You know how it feels to balance on one hand and how to fly spinning through the air. You know how quickly and easily a life can be crippled by another’s careless mistake. Your only job is to make strangers love you, night after night.

It is 2010 and you are an acrobat. Like a warrior or a prostitute, the history of your profession is as old as that of humanity itself.

Ontogeny recapitulates phylogeny, we are told; the evolution of a species mirrors the development of an individual. We begin as a single-cell organism. We grow gills, we grow tails, we lose them both, and then we are born.

* * *

Ten years ago: Circus school teaches me how to drink, how to smoke, and how to love a woman only until morning. My classmates and I are the shaggy, unshaved future of the circus arts, sleeping in the hardwood corners of each other’s apartments. In the candlelit Montreal winters we vow to fight the good fight together. "The future of circus," we tell each other through late-night veils of smoke and alcohol, "is whatever we make it."

Six years Ago: Our growing collective of circus artists dedicated to theatrical expression through circus arts has been tapped to receive funding and international tour support from the French government but is forced to disband when two of the four members accept Cirque du Soleil contracts.
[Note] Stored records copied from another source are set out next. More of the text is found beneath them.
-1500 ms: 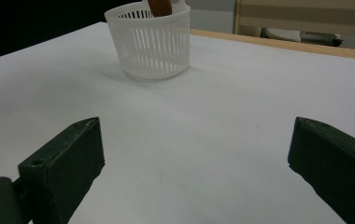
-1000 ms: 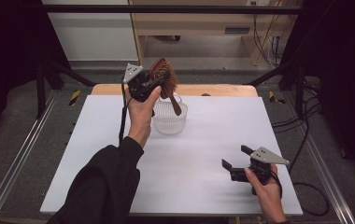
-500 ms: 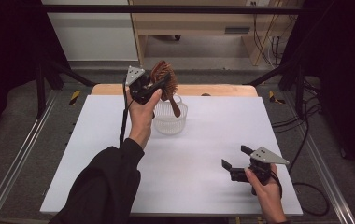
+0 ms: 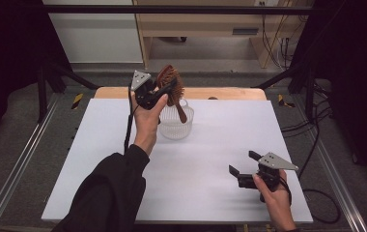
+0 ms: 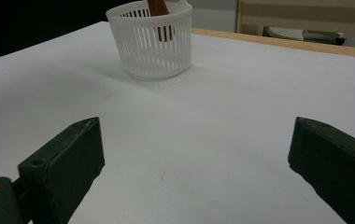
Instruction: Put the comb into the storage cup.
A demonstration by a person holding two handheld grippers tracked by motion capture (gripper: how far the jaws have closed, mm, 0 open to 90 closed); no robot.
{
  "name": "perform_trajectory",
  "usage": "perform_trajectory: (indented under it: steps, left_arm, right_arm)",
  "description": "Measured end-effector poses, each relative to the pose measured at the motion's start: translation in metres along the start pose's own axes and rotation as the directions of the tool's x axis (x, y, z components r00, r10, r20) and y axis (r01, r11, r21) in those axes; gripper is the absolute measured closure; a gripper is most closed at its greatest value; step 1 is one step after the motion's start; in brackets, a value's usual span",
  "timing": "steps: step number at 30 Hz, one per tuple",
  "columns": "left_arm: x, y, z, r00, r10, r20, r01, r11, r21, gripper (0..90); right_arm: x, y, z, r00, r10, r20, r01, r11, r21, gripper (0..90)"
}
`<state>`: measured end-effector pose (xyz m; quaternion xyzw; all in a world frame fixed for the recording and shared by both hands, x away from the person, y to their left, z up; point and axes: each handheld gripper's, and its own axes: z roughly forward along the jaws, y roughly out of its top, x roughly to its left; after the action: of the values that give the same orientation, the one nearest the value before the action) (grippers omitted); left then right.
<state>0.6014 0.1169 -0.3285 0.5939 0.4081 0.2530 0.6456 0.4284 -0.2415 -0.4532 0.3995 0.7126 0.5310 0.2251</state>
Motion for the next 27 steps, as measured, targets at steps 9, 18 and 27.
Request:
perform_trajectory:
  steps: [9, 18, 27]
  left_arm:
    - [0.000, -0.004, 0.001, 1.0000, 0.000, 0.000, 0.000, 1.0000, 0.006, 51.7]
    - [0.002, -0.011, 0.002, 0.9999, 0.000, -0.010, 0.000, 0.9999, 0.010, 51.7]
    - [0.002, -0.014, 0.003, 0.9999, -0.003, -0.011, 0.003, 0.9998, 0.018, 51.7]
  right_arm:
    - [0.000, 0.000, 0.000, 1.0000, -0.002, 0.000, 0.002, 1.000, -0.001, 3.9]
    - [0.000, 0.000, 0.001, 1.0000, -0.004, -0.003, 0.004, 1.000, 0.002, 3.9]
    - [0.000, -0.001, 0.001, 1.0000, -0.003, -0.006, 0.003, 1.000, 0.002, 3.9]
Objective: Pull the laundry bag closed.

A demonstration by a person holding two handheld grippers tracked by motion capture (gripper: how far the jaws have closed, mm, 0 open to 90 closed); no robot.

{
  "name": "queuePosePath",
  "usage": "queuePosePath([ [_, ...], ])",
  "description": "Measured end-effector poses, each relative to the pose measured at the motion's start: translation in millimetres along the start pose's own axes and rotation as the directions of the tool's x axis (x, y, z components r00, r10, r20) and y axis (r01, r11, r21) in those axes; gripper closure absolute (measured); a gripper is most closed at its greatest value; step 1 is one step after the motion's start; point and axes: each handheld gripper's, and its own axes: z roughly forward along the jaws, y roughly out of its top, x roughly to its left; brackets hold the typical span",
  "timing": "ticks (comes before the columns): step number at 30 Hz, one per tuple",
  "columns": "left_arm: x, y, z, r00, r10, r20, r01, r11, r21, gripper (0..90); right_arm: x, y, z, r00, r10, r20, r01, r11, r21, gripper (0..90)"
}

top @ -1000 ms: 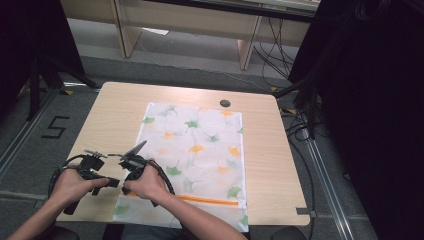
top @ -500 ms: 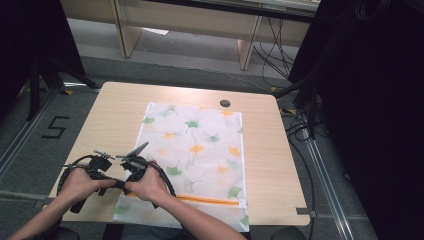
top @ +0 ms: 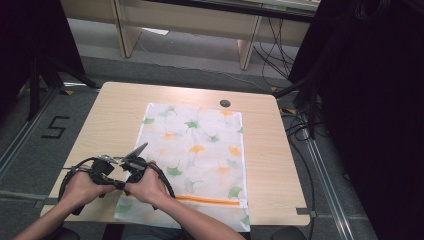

Four years ago: I am homeless in the streets of Tokyo until an expatriate Flamenco dancer from Madrid takes me in. She teaches me how to seduce a woman and how to dance with her close. "You smell like cinnamon," she tells me, and then, like a gypsy curse, "you will be the boss of your own company someday."

Two years ago: I am the boss of my own circus company with projects in fourteen countries and annual revenues over 300,000 dollars. The future of circus, it seems, is business.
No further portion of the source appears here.